Regarding the customisation he did for us, Musonda says his love for streetwear informed the art direction of the piece.
“You can look at the piece in two ways; either as a beautiful combination of abstract line and forms, or you can look deeper and find various faces, clothing items and shoes. It's an abstract illustration of a flatlay, with shoes, a Supreme T-shirt, adidas sneakers, Nike Jordan ones and some hypebeasts.”
Lucie de Moyencourt
Architect, set designer, illustrator, painter and self-proclaimed maximalist Lucie de Moyencourt’s whimsical and feminine customisation pieces were inspired by the speed, looseness and freedom of many turn of the century artists like Matisse.

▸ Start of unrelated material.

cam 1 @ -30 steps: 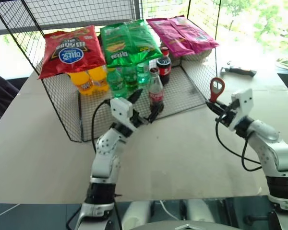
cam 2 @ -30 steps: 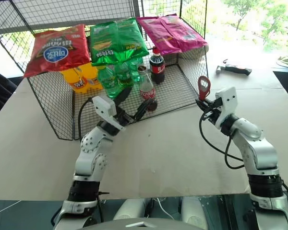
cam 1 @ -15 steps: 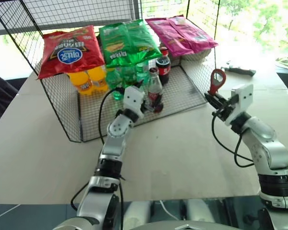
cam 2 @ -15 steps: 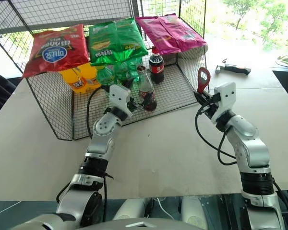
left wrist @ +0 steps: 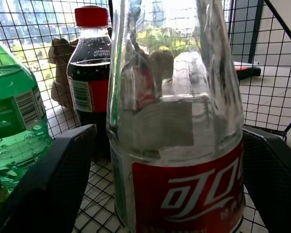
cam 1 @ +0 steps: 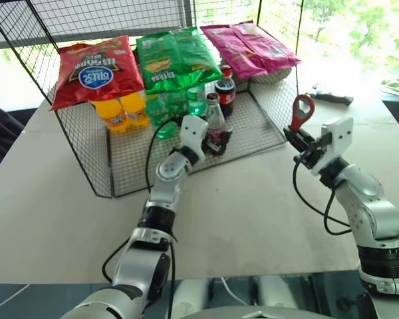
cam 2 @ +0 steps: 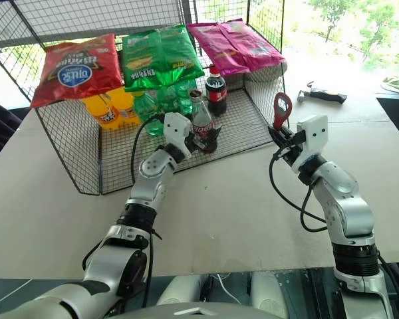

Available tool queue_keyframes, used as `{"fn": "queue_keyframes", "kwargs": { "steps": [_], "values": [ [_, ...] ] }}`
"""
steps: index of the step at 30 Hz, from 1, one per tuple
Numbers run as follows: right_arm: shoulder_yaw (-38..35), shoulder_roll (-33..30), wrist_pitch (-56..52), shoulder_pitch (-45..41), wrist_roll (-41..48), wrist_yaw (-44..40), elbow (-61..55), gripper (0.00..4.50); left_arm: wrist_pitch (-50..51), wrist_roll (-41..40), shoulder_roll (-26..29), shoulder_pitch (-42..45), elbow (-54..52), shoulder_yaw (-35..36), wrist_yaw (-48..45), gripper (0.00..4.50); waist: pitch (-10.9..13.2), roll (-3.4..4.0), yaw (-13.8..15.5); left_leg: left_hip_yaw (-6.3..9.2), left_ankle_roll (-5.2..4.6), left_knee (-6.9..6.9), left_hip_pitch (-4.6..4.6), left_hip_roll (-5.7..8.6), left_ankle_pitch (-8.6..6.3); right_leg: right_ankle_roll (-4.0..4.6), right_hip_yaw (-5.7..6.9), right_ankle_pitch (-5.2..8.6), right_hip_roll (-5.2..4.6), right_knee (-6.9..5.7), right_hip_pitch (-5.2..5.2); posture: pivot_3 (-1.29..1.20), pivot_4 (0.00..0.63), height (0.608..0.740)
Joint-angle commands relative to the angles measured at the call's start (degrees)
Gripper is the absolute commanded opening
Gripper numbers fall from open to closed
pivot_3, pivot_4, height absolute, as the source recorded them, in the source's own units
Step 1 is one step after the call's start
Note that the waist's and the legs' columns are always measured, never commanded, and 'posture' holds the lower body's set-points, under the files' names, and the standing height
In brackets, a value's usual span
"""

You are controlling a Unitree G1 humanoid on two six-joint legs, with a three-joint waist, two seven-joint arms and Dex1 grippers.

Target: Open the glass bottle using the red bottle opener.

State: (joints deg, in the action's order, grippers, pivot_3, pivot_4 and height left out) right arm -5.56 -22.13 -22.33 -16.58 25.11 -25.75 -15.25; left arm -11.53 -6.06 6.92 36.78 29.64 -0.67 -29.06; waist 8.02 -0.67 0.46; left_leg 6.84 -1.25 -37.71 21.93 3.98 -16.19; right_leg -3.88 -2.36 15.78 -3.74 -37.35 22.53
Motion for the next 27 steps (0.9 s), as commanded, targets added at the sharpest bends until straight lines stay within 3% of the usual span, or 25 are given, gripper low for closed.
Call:
{"fn": "queue_keyframes", "kwargs": {
  "steps": [1, 2, 3, 8, 11, 16, 22, 27],
  "values": [
    [-0.9, 0.1, 1.0, -0.1, -0.2, 0.3, -2.5, 0.00, -0.9, -1.6, -0.4, 2.0, -0.7, 0.3, -1.3, 3.26, 0.0, 0.00, -0.1, 0.00, 0.00, -0.04, 0.00, 0.00, 0.00, 0.00, 0.00, 0.00, 0.00, -0.03, 0.00, 0.00, 0.150, 0.740],
    [-0.8, 0.1, 1.0, -0.2, -0.3, 0.3, -2.4, 0.00, -0.7, -1.7, -0.4, 1.8, -1.1, 0.3, -1.4, 2.70, 0.0, 0.00, -0.1, 0.00, 0.00, -0.07, 0.00, 0.00, 0.00, 0.00, -0.01, 0.00, 0.00, -0.07, 0.01, 0.00, 0.150, 0.740],
    [-0.7, 0.1, 1.1, -0.3, -0.3, 0.2, -2.3, 0.00, -0.5, -1.9, -0.3, 1.4, -1.7, 0.2, -1.7, 2.67, 0.0, 0.00, -0.1, -0.01, 0.00, -0.09, 0.00, 0.00, 0.00, 0.00, -0.02, 0.00, 0.00, -0.10, 0.01, 0.00, 0.150, 0.740],
    [-0.9, 0.0, 1.1, -0.9, -0.4, -0.1, -2.0, 0.00, 0.2, -2.5, 0.4, -1.0, -5.4, 0.0, -3.0, 2.67, 0.0, 0.00, -0.4, 0.00, 0.00, -0.20, 0.03, 0.00, 0.00, 0.00, -0.02, 0.00, 0.01, -0.19, 0.03, 0.00, 0.150, 0.740],
    [-2.4, -0.8, 2.1, -2.0, -0.3, -0.5, -0.9, 0.00, 3.4, -8.1, 1.1, -5.7, -16.4, -1.4, -9.4, 2.67, 0.0, 0.00, -1.1, -0.01, 0.00, -0.21, 0.06, -0.01, 0.00, 0.00, -0.05, 0.00, -0.01, -0.21, 0.06, 0.00, 0.150, 0.740],
    [-3.9, -1.8, 3.6, -2.9, -0.8, -1.0, 1.1, 0.00, 9.3, -11.0, 3.7, -11.8, -27.8, -4.4, -14.4, 2.67, 0.0, 0.00, -1.2, 0.01, 0.00, -0.29, 0.11, -0.02, -0.01, 0.00, -0.04, 0.00, -0.21, -0.28, 0.11, 0.00, 0.150, 0.740],
    [-3.6, -1.1, 5.4, -2.5, -1.2, -1.4, 2.3, 0.00, 9.7, -8.7, 6.2, -15.6, -31.3, -7.3, -15.6, 2.67, 0.0, -0.01, -1.2, -0.05, -0.01, -0.39, 0.03, -0.02, -0.01, 0.00, -0.10, 0.00, -0.17, -0.42, 0.05, 0.00, 0.150, 0.740],
    [-3.3, -0.5, 6.1, -2.2, -1.6, -1.6, 2.7, 0.00, 8.6, -8.4, 5.1, -16.3, -30.1, -7.6, -14.5, 2.67, 0.0, -0.01, -1.1, -0.04, -0.01, -0.43, 0.06, -0.01, -0.01, 0.00, -0.09, 0.00, 0.00, -0.42, 0.05, 0.00, 0.150, 0.740]
  ]
}}
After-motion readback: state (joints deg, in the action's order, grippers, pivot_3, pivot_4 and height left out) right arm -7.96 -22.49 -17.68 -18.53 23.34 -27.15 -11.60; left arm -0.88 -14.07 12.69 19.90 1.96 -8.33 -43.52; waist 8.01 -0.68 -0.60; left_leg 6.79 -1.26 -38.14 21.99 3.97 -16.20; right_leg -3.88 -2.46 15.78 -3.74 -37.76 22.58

“I thought to paint only bodies and just see what happens without references, much like the sketches I draw in my sketchbooks of random people and positions.”
Having studied architecture, it’s clear to see how her seven years of studying and a subsequent three years of practice have influenced Lucie's style and work through the years. She says they’ve given her a unique point of view of the city and the relationships between people and the built environment.
“Most of my ink drawings are people in a space and architecture has enabled me to understand landscapes as well as improve my sense of perspective.”
However, she credits her visits to the Musee D'Orsa as a child as having had more of an influence to her style.
Lucie advises artists to break into new spaces outside of galleries for wider reaching exposure, and is showing at Kleinsky's Delicatessen until the end of March.
“Sunday Drive is my current show of 51 ink paintings going all around the Cape peninsula. It is a summery show of Cape Town and its glorious weekender destinations and beaches.”
If you look at Ben Eagle’s work and think, ‘Ugh, I can do that, it’s just a bunch of blob like shapes in primary colours’ you're mistaken, as the process is far from simple.
“It looks and sounds simple but it can often be quite difficult to get the shapes and colours to work perfectly together in unison.”
Ben's creative process usually starts with a rough sketch on paper, which he will then vectorise and explore colour options for on his computer. From there it either gets printed or painted onto various surfaces, in this case a lamp and side tables from Sixth Floor.
Regarding the customisation he did for us, Ben, who is currently working on his first international collaboration with a home decor brand, describes his work as showpieces meant for minimal use.
“I wanted the pieces to look like they’re collectable items and if someone had to display them in a gallery or in their home they would have the same effect.”
With Johannesburg’s gallery scene a lot smaller, despite its community of young collectors, Ben couldn’t resist the call of the Mother City’s vibrant and thriving art community when the opportunity arose.
“It’s great to see so many people young and old going out of their way to appreciate art. There’s also a lot of international attention which is amazing. But I also just wanted to live near Giovanni’s Deli in Green Point, so that I would never run out of freshly sliced Italian Salami ever again.”